Zijin’s partner, Jinchuan, based in Gansu has been physically closer to Tibet, but has global reach, several mines in Congo and Zambia. Shares in both Zijin and Jinchuan are listed on the Hong Kong Stock Exchange, which requires detailed reporting of corporate activities.

 

HOW MUCH GOLD IN TIBET?

The gold China extracts from Tibet is a lot, and extraction has persisted for decades, initially by local enterprises controlled by local cadres; these days by big corporations as well. Yet China has never published statistics on how much gold is extracted from Tibet Autonomous Region; it is missing from all statistical yearbooks.

Qinghai is a little less reticent, listing 18 gold mining companies in the province, with a combined income of RMB 1.06 billion in 2013, of which RMB 240 million was profit.[8] But there is no figure for the actual amount of gold metal produced.

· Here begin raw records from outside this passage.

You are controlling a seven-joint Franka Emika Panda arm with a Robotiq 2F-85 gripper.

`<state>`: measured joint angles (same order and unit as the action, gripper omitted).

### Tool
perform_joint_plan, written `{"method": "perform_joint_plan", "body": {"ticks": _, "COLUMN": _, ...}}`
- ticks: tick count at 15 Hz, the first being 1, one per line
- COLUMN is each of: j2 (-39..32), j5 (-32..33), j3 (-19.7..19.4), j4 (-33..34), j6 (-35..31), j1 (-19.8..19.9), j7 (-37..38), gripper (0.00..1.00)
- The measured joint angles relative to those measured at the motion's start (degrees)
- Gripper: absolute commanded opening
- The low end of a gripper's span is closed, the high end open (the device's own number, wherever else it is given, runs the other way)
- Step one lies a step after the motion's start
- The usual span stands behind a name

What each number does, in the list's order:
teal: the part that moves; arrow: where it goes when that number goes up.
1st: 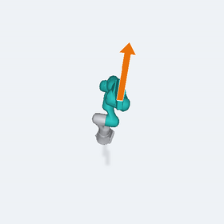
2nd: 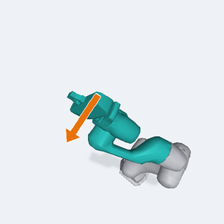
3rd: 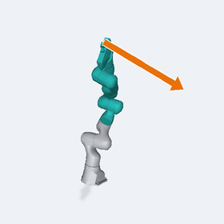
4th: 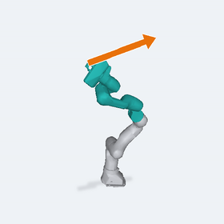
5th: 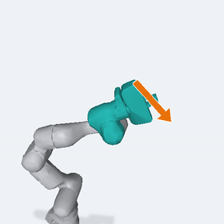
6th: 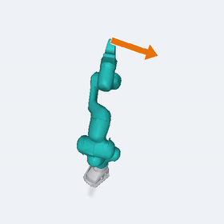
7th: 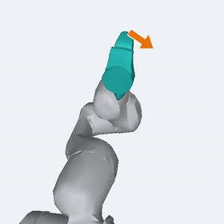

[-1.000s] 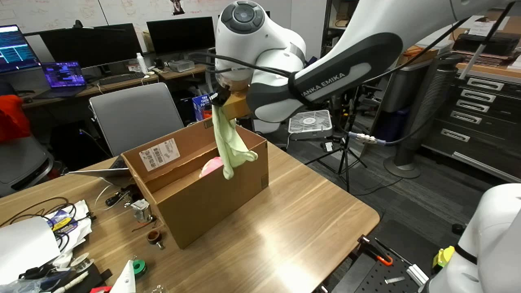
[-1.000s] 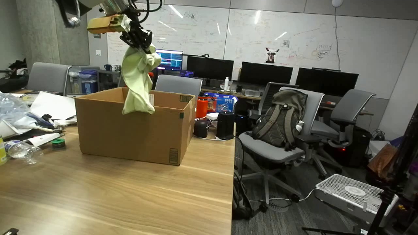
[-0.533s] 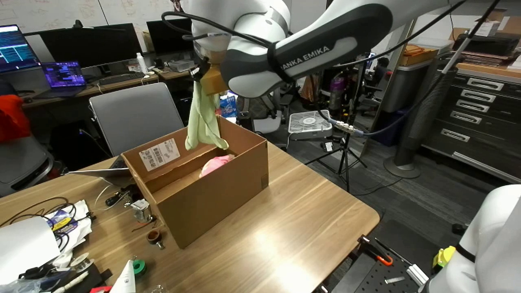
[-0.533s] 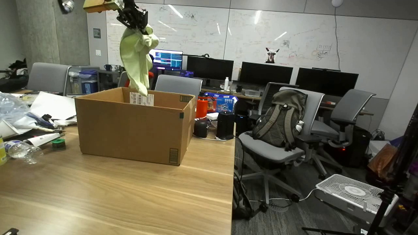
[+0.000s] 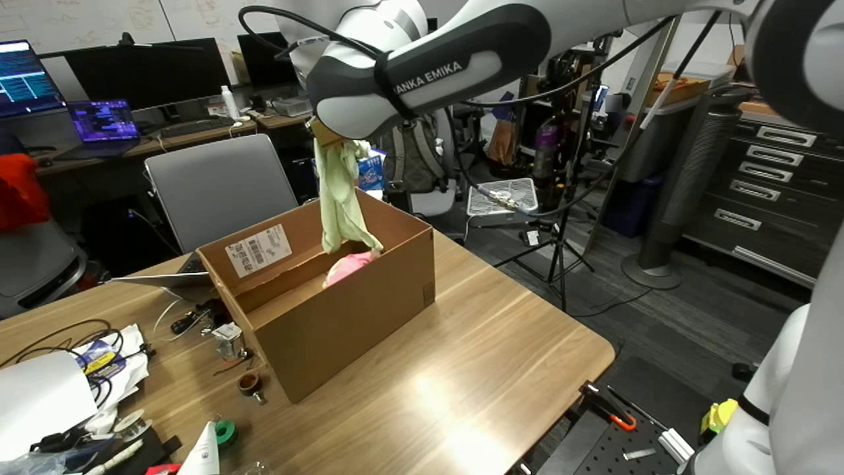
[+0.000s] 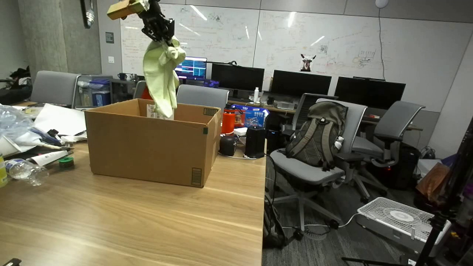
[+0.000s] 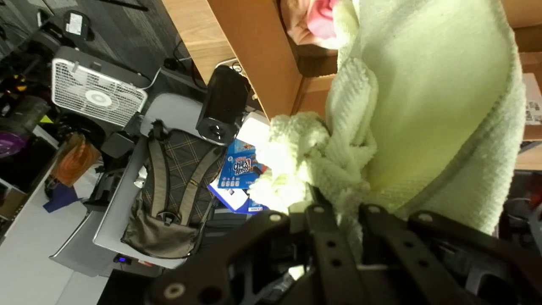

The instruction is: Pick up the clothes from the table and put them in the box

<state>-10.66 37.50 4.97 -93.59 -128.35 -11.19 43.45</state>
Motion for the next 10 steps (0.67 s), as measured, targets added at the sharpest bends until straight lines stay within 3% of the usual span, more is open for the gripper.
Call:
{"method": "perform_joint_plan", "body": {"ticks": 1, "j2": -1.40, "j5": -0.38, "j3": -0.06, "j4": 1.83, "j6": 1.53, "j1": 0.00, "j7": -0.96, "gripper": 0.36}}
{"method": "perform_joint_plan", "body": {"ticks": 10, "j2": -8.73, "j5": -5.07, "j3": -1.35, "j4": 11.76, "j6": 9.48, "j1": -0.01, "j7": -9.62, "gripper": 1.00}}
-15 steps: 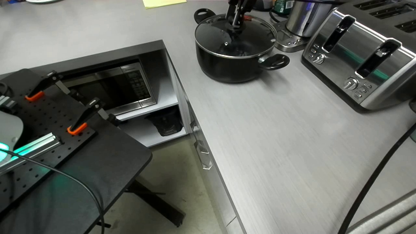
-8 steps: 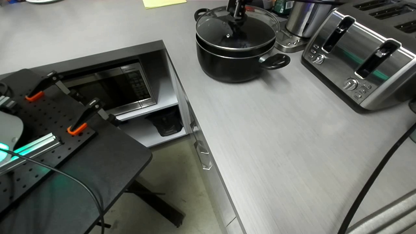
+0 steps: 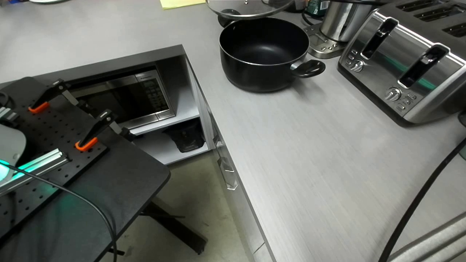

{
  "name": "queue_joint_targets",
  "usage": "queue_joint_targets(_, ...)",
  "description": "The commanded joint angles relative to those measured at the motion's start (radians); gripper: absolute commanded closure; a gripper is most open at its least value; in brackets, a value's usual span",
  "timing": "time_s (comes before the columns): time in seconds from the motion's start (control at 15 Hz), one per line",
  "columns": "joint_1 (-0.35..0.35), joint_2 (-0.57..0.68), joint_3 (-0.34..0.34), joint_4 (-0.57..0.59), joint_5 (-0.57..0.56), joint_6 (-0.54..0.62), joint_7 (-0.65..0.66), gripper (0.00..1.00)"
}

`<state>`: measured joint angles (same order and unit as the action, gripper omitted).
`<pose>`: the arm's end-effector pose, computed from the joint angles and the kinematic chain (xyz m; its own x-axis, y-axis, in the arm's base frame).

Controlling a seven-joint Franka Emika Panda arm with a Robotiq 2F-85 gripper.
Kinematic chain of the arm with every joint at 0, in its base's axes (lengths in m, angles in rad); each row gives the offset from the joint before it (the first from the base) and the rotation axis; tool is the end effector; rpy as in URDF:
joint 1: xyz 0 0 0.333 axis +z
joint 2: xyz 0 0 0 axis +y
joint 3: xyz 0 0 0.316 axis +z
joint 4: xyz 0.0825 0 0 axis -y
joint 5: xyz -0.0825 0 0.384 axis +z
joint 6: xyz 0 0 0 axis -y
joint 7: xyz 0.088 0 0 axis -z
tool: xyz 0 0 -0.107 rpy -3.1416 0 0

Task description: Remove the glass lid from the pot and put it on the counter

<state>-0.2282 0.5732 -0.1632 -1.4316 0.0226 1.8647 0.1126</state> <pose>0.6511 -0.2456 0.3529 0.8720 -0.4734 -0.1242 -0.4664 -0.8807 0.0821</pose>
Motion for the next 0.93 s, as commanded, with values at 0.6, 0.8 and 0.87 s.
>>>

When China’s real estate prices boom, or the stock market booms, gold loses its attraction, and in recent times the gold price has slumped, encouraging China’s central bank to buy more gold, while prices are cheap. Now the gold price seems to be on the rise again, after the collapse of the stock market bubble and a slump in real estate.

The slide in gold prices has delayed the exploitation of Tibet on a more intensive scale, but maybe not for much longer. As uncertainty rises, many newly rich Chinese want to get their wealth out of the country, to somewhere safer, and gold, physical bricks of gold, are a highly portable way of transferring capital abroad. The flight of capital from China seems to be accelerating, as nervous investors seek to protect their wealth.

 

DOES IT MATTER?

Tibet is geologically a young land, its rocks uplifted recently, exposing much that usually is well hidden. This includes heavy metals and the arsenic found in the rocks of western or upper Tibet.  Tibetan rivers naturally carry a noticeable burden of toxic metals, from wearing away at the rock the rivers flow over. Any additional burden, from mining, has serious consequences far downstream. To add to this natural burden the cyanide and mercury used by gold miners small and big, is an insult to the health of rivers that directly water one billion people across Asia.

 

[1] Mining: a China miner in a heap of trouble, Bloomberg Businessweek, 26 July 2010

[2] Second Zijin mine spill in China hits export hub, Reuters 20 July 2010

[3]Shi Jiangtao in Shanghang, Fujian:  Sludge, sludge, wink, wink: how collusion abets pollution, South China Morning Post, 27 July 2010

[4] Christine Loh, Toxic Fallout, August 2, 2010,

[5] Zijin Mining Group Co., Ltd Top 10 Events in 2013, Zijin corporate press release, 18 January 2014

[6] Fuwei XIE, Juxing TANG and Xinghai LANG, The Genetic Types of Mineral Deposits of Xiongcun District, Gangdese Porphyry Copper Belt, Tibet, PRC; Acta Geologica Sinica, Volume 88, Issue s2, pages 629–630, December 2014

[7] Stuart Kirsch, Mining Capitalism: The relationship between corporations and their critics, U California Press, 2014, 47

[8] Qinghai Statistical Yearbook 2014, table 3-20: Utilization situation of mineral resources.